Some of the most common safety hazards to your home are completely preventable. Hazards like fire and carbon monoxide are both easily averted by safe practices when it comes to cooking, electronics, and using open flames of any kind. Follow these tips to protect yourself from fire:
  • Install fire and CO detectors throughout your home. Set a reminder in your calendar to check the batteries yearly or however long is recommended on the detector.
  • Make sure your family knows basic cooking an electronics safety such as how to properly use ovens, microwaves, and power outlets.
  • Teach your family the proper use of fire extinguishers and have a fire safety week at your home where you cover the aforementioned topics, as well as how to evacuate the house in case of a fire.

Burglary

According to the FBI, break-ins are the number one most common threat to a home. There is a break-in every 15 seconds in America. Follow these tips to prevent break-ins at your home:
  • Don't leave spare keys outside your home or on your porch. Similarly, don't leave spare keys on or in your vehicle.
  • Make sure your doors and windows lock properly. Burglars will often move past a home if they cannot easily enter through the front or back doors. Installing a deadbolt will add to the integrity of your doors.
  • Don't keep valuable items like laptops, televisions, or expensive sound systems in plain sight from the road.
  • Change the locks when you move into a new home and keep track of the number of key copies that are made.
  • Keep a fireproof, waterproof, heavy safe in your home with important or dangerous items stored inside. This includes jewelry, important documents, and firearms & ammunition.
  • Get to know your neighbors and agree to keep an eye on one another's homes, especially when one of you is away. Install motion sensor lights and find out if your neighbor uses them. Similarly, have them pick up your mail when you're away so it doesn't seem obvious that your house is empty.

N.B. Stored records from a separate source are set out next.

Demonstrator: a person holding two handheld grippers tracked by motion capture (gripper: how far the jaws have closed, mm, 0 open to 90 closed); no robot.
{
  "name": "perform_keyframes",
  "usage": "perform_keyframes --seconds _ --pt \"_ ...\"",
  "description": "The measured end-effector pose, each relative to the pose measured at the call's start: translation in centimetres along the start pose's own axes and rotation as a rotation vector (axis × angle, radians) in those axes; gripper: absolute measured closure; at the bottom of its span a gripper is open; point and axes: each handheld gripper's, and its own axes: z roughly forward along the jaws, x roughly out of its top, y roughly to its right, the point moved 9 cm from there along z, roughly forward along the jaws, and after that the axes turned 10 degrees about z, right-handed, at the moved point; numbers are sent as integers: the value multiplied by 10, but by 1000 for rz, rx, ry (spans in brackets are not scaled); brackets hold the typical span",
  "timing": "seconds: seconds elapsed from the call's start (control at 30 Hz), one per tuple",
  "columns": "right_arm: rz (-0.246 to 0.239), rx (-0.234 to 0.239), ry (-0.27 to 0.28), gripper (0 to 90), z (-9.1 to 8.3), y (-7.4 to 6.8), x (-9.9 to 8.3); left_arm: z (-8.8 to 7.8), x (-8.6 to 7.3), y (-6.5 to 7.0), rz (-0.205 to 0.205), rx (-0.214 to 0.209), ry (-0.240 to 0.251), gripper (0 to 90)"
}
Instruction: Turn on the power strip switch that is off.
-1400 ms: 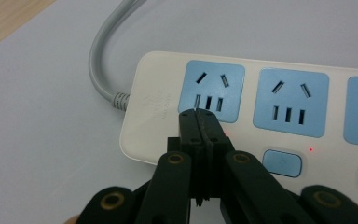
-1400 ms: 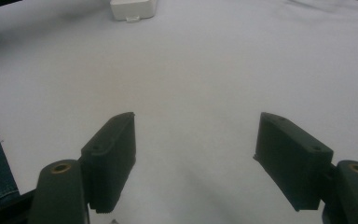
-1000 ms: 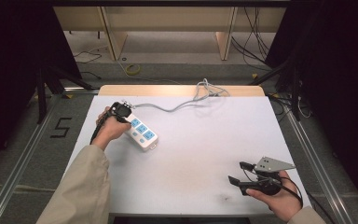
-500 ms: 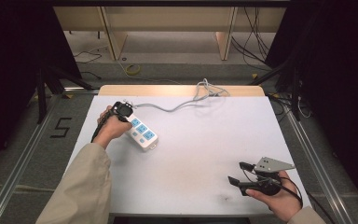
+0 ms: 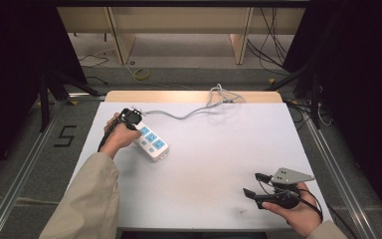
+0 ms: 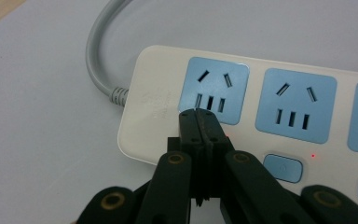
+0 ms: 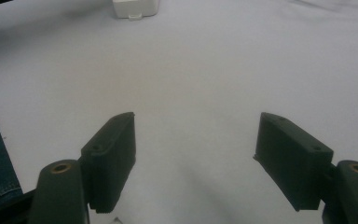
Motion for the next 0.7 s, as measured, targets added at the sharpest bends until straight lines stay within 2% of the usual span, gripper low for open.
perform_keyframes --seconds 0.27,0.7 --pt "1 -1 -2 292 0 0 0 0 0 -1 -18 -14 8 900" --pt "4 -1 -2 292 0 1 0 0 0 0 -2 3 4 900"
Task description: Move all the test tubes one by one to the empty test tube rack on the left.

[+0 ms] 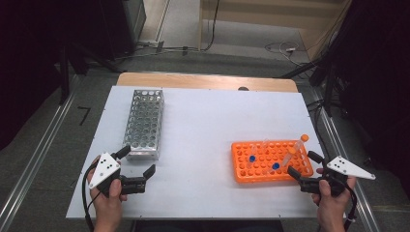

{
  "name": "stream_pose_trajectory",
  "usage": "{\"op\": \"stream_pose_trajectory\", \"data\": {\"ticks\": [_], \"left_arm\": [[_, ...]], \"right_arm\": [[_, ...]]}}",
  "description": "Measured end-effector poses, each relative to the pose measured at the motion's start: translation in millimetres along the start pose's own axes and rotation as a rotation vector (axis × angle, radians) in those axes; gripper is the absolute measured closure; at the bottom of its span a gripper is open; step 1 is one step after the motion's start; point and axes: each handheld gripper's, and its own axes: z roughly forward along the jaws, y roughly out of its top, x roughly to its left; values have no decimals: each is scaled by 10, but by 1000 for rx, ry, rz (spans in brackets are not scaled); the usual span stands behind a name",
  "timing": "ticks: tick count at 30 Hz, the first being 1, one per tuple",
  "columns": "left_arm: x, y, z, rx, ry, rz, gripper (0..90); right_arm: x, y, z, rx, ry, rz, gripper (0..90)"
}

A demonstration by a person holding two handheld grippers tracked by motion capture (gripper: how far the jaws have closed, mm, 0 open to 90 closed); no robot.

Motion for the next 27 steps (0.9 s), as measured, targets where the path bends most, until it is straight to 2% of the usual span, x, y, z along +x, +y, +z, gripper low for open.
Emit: {"op": "stream_pose_trajectory", "data": {"ticks": [5,9,12,16,19,20,21,22,25,27], "left_arm": [[-6,8,14,-6,-5,-8,0],[-9,7,23,-2,-17,-7,0],[-18,18,22,-4,-28,-10,0],[-46,35,22,-4,-30,7,0],[-78,64,30,-17,-29,5,0],[-78,64,30,-17,-29,5,0],[-82,69,36,-19,-35,3,0],[-84,73,39,-20,-42,1,0],[-91,85,50,-17,-50,-3,0],[-94,89,62,-17,-56,-6,0]], "right_arm": [[-19,-7,-15,-3,-6,2,0],[-87,13,-64,-19,-36,27,0],[-138,25,-79,-22,-75,48,20],[-226,34,-54,3,-141,78,48],[-311,18,16,28,-136,123,130],[-311,18,16,28,-136,123,130],[-345,1,93,57,-143,121,169],[-345,1,93,57,-143,121,169],[-388,-15,218,104,-169,103,219],[-461,-24,295,108,-179,128,329]]}}
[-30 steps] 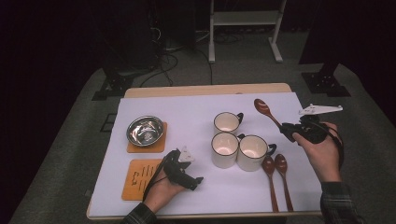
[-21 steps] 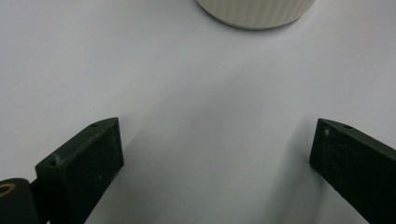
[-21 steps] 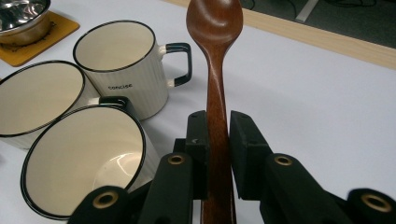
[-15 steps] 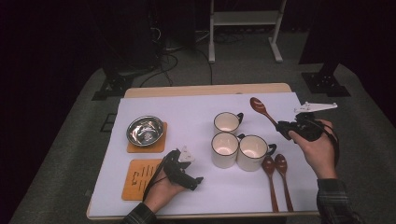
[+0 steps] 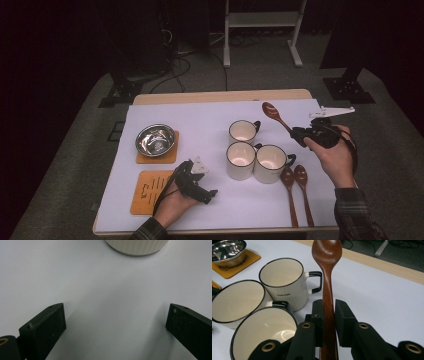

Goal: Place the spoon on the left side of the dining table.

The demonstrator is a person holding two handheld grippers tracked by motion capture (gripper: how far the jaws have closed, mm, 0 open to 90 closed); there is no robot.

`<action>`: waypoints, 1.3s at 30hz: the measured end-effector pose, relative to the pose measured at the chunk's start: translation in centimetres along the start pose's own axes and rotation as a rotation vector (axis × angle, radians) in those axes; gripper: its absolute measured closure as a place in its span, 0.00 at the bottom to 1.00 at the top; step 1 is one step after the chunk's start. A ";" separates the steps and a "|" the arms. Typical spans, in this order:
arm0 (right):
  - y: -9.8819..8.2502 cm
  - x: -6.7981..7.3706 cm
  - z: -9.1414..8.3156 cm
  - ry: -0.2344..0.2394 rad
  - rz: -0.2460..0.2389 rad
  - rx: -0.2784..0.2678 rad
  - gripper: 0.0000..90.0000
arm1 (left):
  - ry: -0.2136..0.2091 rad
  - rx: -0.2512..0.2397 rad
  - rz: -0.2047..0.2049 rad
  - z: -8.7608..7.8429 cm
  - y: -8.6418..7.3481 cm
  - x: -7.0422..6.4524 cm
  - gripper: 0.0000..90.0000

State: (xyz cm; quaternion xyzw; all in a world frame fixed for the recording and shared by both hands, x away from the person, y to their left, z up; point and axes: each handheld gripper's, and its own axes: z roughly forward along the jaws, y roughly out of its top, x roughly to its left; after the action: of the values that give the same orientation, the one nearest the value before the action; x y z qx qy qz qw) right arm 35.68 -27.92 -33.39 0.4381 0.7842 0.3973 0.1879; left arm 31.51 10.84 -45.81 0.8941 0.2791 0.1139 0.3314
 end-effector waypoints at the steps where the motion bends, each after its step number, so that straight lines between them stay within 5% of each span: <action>1: 0.0 0.0 0.1 0.001 0.000 -0.001 0.86 | 0.000 0.000 0.000 0.0 0.0 0.0 0.02; 39: 2.6 2.2 2.5 0.072 -0.056 -0.007 0.86 | 0.001 -0.003 -0.002 0.0 0.0 0.0 0.02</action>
State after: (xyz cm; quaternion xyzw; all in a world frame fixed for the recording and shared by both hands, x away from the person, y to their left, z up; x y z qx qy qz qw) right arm 37.46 -24.12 -32.77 0.4006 0.8010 0.4101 0.1722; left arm 31.50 10.82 -45.84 0.8931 0.2800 0.1145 0.3329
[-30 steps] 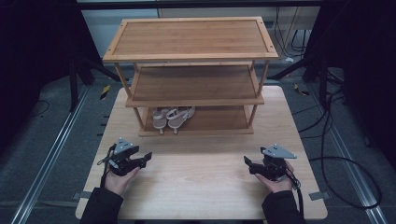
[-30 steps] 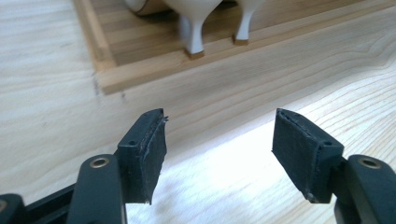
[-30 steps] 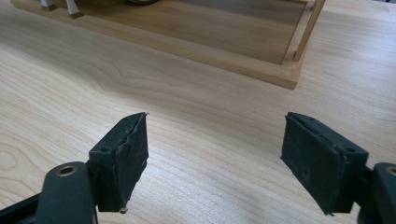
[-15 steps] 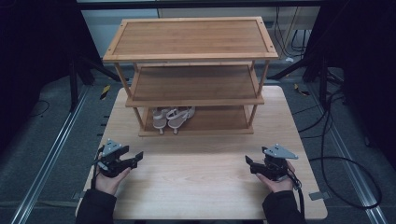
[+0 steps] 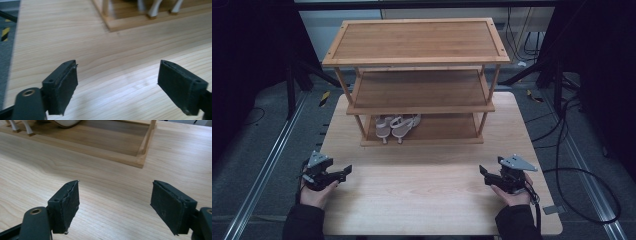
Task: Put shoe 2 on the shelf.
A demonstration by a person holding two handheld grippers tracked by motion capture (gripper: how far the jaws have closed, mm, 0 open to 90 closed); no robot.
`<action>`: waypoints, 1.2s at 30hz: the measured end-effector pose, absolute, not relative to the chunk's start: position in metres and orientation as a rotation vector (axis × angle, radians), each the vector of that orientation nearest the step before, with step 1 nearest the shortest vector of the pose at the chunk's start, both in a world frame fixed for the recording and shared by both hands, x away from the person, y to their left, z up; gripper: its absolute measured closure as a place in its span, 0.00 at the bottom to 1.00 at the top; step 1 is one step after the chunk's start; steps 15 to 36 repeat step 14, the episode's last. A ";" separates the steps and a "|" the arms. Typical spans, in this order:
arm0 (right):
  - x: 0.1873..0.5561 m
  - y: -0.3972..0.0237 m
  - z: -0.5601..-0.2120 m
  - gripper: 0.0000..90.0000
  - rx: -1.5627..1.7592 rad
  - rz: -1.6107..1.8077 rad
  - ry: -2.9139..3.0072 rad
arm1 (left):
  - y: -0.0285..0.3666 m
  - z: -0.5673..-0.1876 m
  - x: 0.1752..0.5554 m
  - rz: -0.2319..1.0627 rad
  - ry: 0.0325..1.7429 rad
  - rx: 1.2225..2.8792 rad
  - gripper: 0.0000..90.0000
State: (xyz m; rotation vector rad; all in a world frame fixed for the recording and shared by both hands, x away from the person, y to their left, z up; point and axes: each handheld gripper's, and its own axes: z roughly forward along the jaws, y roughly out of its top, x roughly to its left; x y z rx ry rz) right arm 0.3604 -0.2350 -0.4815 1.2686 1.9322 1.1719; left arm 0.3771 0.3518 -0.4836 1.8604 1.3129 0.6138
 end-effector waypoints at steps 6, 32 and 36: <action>0.360 -0.246 -0.483 0.25 1.306 1.158 1.906 | 0.367 -0.489 0.376 0.633 1.362 1.858 0.16; 0.362 -0.257 -0.485 0.23 1.338 1.144 1.875 | 0.373 -0.498 0.378 0.627 1.382 1.876 0.15; 0.362 -0.257 -0.485 0.23 1.338 1.144 1.875 | 0.373 -0.498 0.378 0.627 1.382 1.876 0.15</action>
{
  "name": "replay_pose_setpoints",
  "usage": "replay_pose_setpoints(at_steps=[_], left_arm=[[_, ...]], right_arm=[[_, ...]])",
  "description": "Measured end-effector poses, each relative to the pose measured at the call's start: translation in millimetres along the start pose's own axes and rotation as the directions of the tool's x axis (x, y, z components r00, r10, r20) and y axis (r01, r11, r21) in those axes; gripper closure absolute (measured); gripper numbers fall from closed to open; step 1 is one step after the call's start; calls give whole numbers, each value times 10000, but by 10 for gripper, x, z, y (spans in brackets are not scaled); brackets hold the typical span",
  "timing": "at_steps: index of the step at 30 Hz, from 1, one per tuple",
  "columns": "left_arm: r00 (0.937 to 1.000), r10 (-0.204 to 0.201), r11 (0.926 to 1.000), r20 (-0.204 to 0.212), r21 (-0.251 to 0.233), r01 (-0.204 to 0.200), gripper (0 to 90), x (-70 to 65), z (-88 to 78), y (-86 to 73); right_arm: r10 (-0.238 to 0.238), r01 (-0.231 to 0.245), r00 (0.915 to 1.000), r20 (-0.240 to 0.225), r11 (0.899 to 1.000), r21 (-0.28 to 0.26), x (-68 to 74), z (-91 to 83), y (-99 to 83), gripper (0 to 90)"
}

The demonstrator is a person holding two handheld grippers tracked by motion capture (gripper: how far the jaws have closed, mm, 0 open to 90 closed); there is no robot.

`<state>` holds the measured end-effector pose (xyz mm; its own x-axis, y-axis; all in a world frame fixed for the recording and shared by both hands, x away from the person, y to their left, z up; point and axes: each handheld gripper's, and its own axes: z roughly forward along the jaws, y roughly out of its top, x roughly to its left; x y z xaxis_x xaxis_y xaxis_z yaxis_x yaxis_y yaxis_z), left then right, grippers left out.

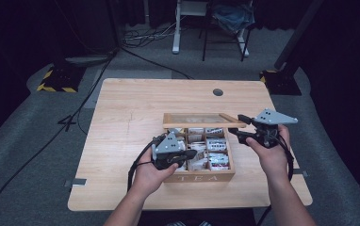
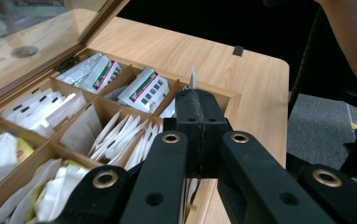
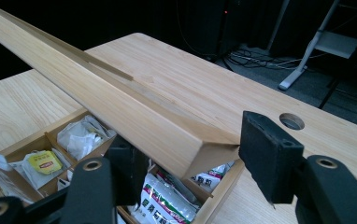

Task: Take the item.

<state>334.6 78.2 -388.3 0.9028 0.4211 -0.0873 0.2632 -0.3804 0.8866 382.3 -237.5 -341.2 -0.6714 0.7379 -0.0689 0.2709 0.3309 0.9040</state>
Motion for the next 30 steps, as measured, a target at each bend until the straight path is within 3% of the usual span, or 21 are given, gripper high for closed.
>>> replay_pose_setpoints(at_steps=[4, 11, 20, 21, 25, 26, 27, 30], left_arm=[[9998, 54, 10000, -212, 3, -54, 900, 0, -144, -29], [9968, 200, 9981, -777, -565, -245, 900, -7, -472, -49], [9910, 4, 9980, -1336, -625, -88, 900, 32, -650, -132], [9878, -168, 9980, -1550, -629, 71, 900, 61, -690, -167], [9832, -454, 9969, -1769, -716, 331, 900, 106, -747, -216], [9807, -507, 9968, -1887, -709, 379, 900, 122, -766, -230], [9738, -689, 9959, -2165, -720, 544, 900, 153, -806, -258], [9685, -908, 9938, -2317, -832, 733, 900, 187, -842, -286]], right_arm=[[3, -3, 10000, 26, 10000, -14, 2, 0, -1, 440], [-40, 40, 9999, 98, 10000, -2, 9, 11, -6, 442], [-59, 58, 9999, 101, 10000, 44, 9, 30, -19, 441], [-67, 66, 9999, 109, 10000, 49, 10, 29, -20, 441], [-67, 67, 9999, 108, 10000, 46, 11, 28, -23, 441], [-67, 67, 9999, 108, 10000, 46, 11, 28, -23, 441], [-33, 33, 9999, 103, 10000, 36, 11, 25, -24, 441], [-22, 22, 10000, 91, 10000, 13, 9, 24, -26, 441]])
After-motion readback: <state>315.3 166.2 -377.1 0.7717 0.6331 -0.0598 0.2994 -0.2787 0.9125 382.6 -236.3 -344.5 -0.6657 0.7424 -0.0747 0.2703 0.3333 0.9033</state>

The Role of the internet and technology

Technology can be a useful tool in making your home safer or it can be an easy way to advertise that you are vulnerable to a break-in. Follow these tips when it comes to technology-related security:
  • Don't post pictures of valuable items on social media
  • Don't advertise to your social media "friends" when you are going away. This could be an invitation to break in.
  • Installing a security system or even some dummy cameras and alarms can be a great deterrent.
  • Use encrypted cloud storage to keep your data safe. That includes copies of birth certificates, social security cards, family photos, wills, and more.